→ WORK TO COMPLETE: Give again the line that contains "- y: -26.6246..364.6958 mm" and every line after it to the end of the records. Keep them exactly as they are and add nothing.
:: DATA FOR THIS TASK ::
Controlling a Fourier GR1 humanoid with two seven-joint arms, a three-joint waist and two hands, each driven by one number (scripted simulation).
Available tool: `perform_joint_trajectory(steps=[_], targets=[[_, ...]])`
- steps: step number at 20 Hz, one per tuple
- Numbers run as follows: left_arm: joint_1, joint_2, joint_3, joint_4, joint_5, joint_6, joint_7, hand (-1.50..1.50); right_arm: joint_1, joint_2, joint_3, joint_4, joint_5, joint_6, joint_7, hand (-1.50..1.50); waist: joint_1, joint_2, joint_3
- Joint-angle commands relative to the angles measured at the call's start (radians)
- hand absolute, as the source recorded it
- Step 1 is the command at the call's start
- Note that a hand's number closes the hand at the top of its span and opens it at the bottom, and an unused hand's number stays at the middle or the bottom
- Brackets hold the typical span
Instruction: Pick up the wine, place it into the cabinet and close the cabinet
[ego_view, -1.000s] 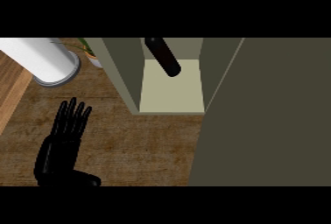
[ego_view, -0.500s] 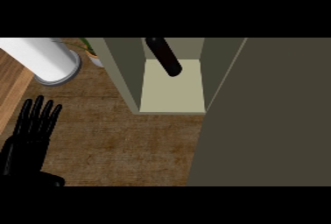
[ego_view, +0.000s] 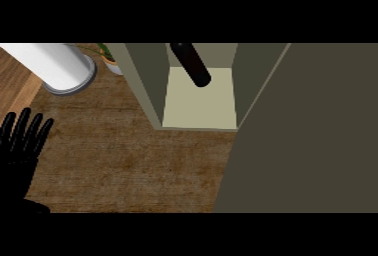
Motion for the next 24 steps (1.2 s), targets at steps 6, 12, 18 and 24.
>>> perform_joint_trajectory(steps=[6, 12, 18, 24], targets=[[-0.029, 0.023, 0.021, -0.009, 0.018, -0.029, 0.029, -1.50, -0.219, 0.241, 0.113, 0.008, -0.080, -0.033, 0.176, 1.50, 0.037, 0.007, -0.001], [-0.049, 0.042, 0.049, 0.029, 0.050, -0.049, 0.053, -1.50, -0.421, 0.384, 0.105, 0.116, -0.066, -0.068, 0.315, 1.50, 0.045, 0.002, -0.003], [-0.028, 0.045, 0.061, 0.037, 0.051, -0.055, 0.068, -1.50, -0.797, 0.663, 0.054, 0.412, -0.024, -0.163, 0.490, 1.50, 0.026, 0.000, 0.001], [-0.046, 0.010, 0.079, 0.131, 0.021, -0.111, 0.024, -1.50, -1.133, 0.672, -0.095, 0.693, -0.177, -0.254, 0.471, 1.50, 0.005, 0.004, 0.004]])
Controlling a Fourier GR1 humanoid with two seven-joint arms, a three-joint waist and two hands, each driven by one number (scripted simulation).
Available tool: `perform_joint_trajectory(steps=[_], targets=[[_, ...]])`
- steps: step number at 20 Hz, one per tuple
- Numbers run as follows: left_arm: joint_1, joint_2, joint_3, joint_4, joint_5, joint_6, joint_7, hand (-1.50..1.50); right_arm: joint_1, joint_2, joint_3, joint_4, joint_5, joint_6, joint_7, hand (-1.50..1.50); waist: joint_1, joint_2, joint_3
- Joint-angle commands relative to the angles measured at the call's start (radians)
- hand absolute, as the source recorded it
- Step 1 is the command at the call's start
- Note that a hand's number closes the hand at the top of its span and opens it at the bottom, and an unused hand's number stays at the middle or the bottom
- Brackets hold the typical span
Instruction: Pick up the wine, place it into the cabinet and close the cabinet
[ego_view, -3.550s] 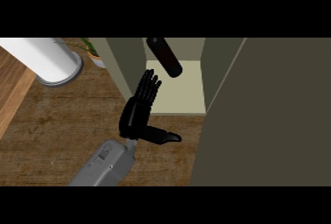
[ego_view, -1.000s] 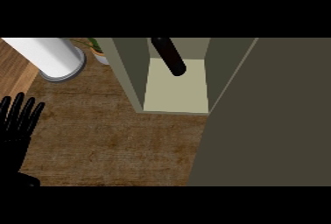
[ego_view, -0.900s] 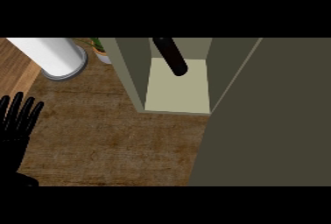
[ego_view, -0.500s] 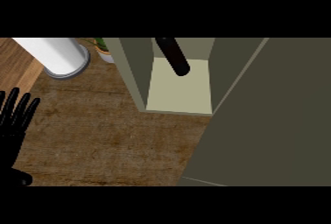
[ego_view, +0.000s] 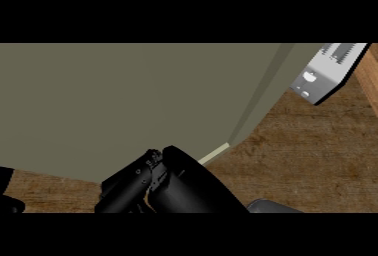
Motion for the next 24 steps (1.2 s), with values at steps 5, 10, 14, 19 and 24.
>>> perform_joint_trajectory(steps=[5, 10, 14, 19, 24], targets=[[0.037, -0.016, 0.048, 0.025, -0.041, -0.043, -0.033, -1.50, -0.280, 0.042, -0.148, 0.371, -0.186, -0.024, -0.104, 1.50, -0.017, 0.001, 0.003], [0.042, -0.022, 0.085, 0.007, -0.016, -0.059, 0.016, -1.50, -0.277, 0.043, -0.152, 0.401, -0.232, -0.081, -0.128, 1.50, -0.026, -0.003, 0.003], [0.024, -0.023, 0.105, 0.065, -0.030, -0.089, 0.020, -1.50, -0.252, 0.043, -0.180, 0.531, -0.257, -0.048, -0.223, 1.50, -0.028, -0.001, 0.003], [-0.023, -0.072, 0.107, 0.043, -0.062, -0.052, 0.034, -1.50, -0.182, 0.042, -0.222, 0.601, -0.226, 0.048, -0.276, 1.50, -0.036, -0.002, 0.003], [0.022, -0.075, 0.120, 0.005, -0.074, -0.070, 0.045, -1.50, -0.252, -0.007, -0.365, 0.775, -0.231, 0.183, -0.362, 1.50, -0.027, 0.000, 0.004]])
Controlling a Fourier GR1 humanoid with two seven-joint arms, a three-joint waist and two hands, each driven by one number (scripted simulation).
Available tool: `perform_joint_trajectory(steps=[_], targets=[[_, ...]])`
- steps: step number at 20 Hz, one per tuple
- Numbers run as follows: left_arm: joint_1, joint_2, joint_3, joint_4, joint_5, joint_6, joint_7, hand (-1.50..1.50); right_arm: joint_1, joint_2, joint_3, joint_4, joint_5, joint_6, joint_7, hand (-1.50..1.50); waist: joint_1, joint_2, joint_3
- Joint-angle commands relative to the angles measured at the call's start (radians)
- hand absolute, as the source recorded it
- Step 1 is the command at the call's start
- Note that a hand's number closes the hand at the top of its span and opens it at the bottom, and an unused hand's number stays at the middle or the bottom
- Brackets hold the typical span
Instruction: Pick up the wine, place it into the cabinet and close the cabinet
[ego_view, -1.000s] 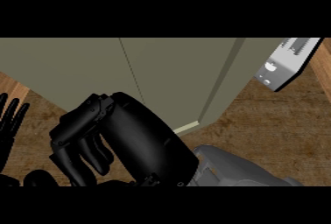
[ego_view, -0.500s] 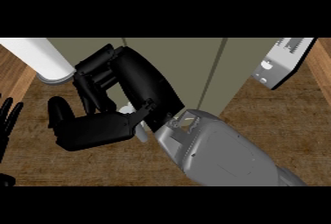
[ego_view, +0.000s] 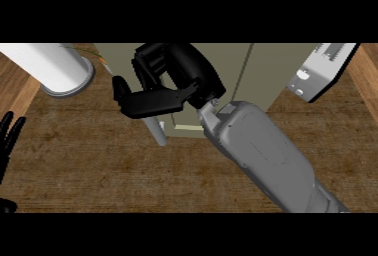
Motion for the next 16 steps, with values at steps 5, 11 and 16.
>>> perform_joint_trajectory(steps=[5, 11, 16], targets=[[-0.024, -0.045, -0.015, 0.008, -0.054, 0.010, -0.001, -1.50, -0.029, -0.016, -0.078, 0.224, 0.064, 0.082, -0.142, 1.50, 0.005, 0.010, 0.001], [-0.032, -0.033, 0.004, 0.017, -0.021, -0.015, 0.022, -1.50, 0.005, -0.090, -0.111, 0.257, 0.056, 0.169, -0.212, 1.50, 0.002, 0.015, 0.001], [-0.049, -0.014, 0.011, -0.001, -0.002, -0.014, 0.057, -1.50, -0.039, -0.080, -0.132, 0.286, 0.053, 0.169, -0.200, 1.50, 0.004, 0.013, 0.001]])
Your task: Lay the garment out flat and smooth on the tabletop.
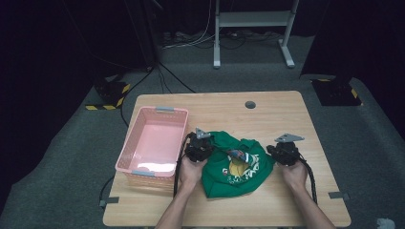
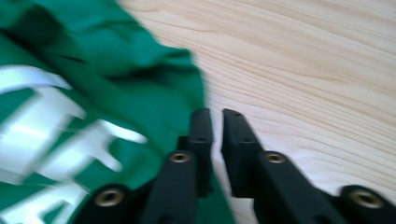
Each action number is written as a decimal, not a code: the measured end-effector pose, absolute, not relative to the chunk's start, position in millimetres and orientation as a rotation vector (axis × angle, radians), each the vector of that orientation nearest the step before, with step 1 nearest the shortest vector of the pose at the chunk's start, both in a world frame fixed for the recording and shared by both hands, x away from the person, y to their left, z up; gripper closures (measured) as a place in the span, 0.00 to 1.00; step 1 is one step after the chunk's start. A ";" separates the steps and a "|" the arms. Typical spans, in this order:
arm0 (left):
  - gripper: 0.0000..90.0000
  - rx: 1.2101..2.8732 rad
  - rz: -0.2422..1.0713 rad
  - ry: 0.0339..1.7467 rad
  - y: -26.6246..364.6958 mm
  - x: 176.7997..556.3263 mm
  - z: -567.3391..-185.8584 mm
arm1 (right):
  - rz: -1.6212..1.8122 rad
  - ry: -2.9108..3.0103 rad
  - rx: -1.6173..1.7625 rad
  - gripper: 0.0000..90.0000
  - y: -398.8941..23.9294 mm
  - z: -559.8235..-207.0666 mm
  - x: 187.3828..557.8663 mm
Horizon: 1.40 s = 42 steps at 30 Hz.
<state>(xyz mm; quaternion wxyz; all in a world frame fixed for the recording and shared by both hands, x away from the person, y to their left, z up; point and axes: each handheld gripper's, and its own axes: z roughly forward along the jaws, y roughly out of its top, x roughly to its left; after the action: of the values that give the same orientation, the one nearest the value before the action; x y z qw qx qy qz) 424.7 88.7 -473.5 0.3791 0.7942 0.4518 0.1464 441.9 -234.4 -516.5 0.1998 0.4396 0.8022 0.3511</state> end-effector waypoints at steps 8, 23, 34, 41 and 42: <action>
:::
→ SOLVED PROBLEM:
  - y: -26.6246..364.6958 mm
  - x: 176.7997..556.3263 mm
  - z: -567.3391..-185.8584 mm
arm1 (right):
  - rz: -1.6212..1.8122 rad
  - ry: -2.9108..3.0103 rad
  - rx: -1.6173..1.7625 rad
  - gripper: 0.0000..90.0000
  - y: -398.8941..23.9294 mm
  - z: -559.8235..-207.0666 mm
  - x: 187.3828..557.8663 mm
Horizon: 1.40 s = 42 steps at 30 Hz.
<state>(xyz mm; quaternion wxyz; all in a world frame fixed for the recording and shared by both hands, x away from the person, y to their left, z up; point and axes: each handheld gripper's, and its own axes: z roughly forward along the jaws, y roughly out of its top, x roughly to its left; after the action: of the values that give the same orientation, the one nearest the value before the action; x y z qw qx qy qz) 424.7 88.7 -473.5 0.3791 0.7942 0.4518 0.1464 441.9 -234.4 -516.5 0.1998 0.4396 0.8022 0.3511</state> end-effector waypoints at steps 8, 23, 34, 41 and 42: <action>

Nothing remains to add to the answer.